There are a couple of cheap places around here to get paint, but the supply isn't very reliable. I can also get black, but never really need it. I was told by someone else to get a contractor's account at Sherwin Williams and other places. My question is, how do I actually get a contractor's account? Here, I am not required to have a contractor's license to be a painter. I do have a business license for my company, but I don't know if that would do any good. Do I just go there and ask? What all do I need, business license, service license, EIN?

I don't really go to Sherwin Williams, though. Is that going to be an issue? I would go if I could get some cheaper paint, but do I have to buy so much before I can start getting a discount? I guess the whole issue I have is why can't anyone just say they are a contractor to get the discount.

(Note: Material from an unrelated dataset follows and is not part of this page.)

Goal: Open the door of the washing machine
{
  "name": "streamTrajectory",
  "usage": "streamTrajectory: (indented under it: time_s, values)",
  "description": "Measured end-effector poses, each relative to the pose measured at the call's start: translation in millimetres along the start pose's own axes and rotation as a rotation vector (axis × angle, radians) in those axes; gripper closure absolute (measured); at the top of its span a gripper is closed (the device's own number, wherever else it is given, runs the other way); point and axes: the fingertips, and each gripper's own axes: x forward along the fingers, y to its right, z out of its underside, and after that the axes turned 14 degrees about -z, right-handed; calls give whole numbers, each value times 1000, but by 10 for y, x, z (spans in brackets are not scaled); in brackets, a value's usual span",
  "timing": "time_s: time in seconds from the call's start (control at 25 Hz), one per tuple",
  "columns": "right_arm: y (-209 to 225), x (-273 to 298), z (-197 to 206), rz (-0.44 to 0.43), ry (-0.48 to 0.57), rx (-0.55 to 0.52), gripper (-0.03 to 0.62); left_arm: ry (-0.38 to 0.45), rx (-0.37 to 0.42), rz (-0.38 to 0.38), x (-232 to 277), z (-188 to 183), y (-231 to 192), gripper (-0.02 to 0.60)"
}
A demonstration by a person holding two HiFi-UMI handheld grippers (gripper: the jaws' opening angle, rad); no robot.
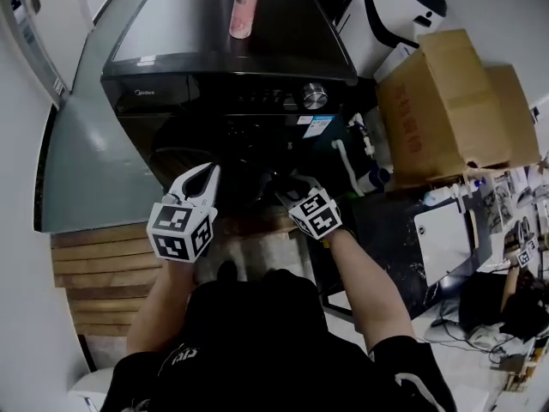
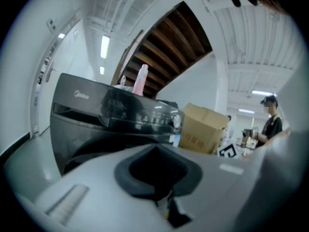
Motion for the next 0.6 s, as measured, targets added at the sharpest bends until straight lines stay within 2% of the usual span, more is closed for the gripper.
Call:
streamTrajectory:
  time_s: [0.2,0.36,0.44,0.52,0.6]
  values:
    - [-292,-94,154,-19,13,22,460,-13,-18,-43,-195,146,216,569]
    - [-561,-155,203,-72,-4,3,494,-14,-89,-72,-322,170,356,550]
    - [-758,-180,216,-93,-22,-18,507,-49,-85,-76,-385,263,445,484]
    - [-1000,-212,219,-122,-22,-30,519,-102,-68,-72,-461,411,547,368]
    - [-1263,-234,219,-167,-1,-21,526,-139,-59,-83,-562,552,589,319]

Also, does Lowe's or Home Depot offer anything for contractors? Not only could I get some paint, but also some supplies. I searched online, but nothing come up.


----------



## Steve Richards (Mar 7, 2006)

sjaguar13 said:


> Also, does Lowe's or Home Depot offer anything for contractors? Not only could I get some paint, but also some supplies.


Yes, I'm sure they do

...and good luck w/this thread :whistling


----------



## Steve Richards (Mar 7, 2006)

sjaguar13 said:


> There are a couple of cheap places around here to get paint, but the supply isn't very reliable. I can also get black, but never really need it.


:blink:


----------



## Steve Richards (Mar 7, 2006)

Sorry to be a pain in the arse... I was just trying to build up my post count

Most paint stores will give you a discount just for walking in wearing painter's whites.
Pick a paint store and talk to the manager, ask him/her to set you up with an account (cash or credit)...then start buying your stuff there.


----------



## Forry (Feb 12, 2007)

Whoops! Run away now, sjag, you gonna get slammed. Maybe edit blows and hd out of your post and you've got a chance... 

If you want a contractors discount, ask the supplier what their policy is. It's always different. Also, you get different discounts based on volume.

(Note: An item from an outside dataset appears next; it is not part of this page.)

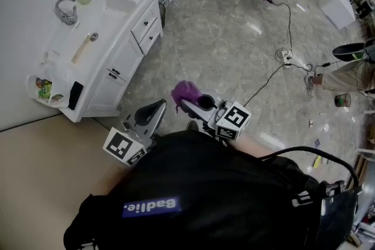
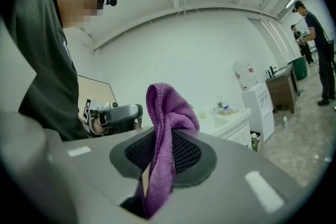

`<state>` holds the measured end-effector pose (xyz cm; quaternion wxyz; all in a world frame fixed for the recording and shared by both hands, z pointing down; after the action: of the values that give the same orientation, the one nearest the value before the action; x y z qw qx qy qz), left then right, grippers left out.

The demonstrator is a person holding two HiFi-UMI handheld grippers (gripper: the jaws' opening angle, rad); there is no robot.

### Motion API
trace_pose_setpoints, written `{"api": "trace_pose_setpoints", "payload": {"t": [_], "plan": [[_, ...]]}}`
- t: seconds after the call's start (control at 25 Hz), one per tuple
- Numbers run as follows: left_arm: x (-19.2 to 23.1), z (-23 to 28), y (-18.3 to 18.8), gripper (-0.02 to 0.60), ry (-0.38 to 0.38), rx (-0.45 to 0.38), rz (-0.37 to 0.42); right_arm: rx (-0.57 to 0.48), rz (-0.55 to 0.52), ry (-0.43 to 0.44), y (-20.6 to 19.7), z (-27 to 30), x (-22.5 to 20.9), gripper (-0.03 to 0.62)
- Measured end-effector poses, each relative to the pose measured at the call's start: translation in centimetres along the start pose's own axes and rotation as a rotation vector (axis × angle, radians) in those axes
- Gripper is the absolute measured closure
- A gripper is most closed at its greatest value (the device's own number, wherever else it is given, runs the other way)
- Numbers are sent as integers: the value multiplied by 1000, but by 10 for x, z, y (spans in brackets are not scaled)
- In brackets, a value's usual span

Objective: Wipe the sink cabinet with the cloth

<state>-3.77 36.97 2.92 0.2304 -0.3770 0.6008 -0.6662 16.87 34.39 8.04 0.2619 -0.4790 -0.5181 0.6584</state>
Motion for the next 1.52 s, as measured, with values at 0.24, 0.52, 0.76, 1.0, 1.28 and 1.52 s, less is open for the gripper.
{"api": "trace_pose_setpoints", "payload": {"t": [0.24,0.52,0.76,1.0,1.28,1.52], "plan": [[-3,35,0,577,6,13,2,0,31,11,4,-16,-29,522],[0,74,-1,577,22,18,3,35,43,17,9,-30,-71,522],[40,82,2,577,5,12,12,62,34,2,12,0,-97,522],[120,72,9,577,-61,-4,21,69,24,-58,15,75,-118,522],[215,67,24,577,-190,-21,30,15,55,-219,19,147,-152,522],[252,79,21,577,-206,41,14,11,63,-235,22,176,-184,522]]}}
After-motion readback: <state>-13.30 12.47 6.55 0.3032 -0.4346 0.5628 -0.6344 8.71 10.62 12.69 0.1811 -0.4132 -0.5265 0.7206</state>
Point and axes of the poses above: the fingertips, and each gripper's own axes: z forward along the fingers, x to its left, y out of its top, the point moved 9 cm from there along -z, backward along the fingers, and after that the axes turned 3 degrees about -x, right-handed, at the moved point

Good luck, this pools deep, and there's sharks down there.


----------



## daArch (Jun 8, 2007)

when, in one past incarnation, I managed a Mom & Pop, everybody wanted a discount (do doctors, lawyers, and indian chiefs hear these requests also?). If we thought you were a contractor, we would give you a discount (substantial) in the hopes that you would do more business with us. Those who set up a charge account, got a little more off (in the hopes you would buy more and actually PAY your bill on time)

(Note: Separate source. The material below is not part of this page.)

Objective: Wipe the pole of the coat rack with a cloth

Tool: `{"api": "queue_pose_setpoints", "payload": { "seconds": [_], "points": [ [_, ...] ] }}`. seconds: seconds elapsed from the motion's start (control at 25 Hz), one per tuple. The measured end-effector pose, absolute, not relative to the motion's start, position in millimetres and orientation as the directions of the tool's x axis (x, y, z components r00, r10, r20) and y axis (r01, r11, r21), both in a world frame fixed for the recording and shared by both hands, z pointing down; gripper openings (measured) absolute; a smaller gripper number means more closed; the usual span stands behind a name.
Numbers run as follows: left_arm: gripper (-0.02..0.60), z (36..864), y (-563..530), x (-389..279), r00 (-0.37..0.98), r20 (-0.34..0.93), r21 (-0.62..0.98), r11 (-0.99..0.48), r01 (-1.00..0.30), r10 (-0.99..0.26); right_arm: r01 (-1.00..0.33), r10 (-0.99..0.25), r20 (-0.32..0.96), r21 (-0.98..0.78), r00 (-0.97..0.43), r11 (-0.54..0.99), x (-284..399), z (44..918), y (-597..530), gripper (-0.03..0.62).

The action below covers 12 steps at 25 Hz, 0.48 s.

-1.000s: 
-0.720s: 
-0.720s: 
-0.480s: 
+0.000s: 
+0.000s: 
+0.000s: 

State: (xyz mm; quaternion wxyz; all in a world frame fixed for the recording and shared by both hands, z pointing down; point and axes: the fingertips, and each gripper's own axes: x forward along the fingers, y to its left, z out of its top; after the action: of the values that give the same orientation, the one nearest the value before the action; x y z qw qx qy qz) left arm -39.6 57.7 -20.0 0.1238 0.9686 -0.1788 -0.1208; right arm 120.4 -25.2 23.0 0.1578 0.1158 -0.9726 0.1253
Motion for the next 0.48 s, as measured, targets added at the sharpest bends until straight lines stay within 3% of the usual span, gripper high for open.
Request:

At the local paint/wallpaper stores when I buy something, I ask if I am getting a contractors discount, invariably they say yes.

At S-W I set up a billable account to receive a discount.

The general rule of thumb is that the more you buy, the better discount you get - VOLUME !!!

I find the small Mom & Pops are willing to cut their pricing more than company stores. But then again, Mom & Pops can't buy as well as S-W.

Go to the stores in your area and ask what their policy is and BUILD A RELATIONSHIP (hint, you can't build a "relationship" with the big boxes - they got cut-throat pricing on crappy material in the first place)

In Mass, there was a local paint company (Hancock) that had stores in almost every town I worked. This was (IMO) the perfect scenario for discounts. They were a small manufacturer with a number of factory owned stores, they had buying power for sundries, made their own good paint, and gave me a good discount in EVERY store. sweeeeet. 

good luck.


----------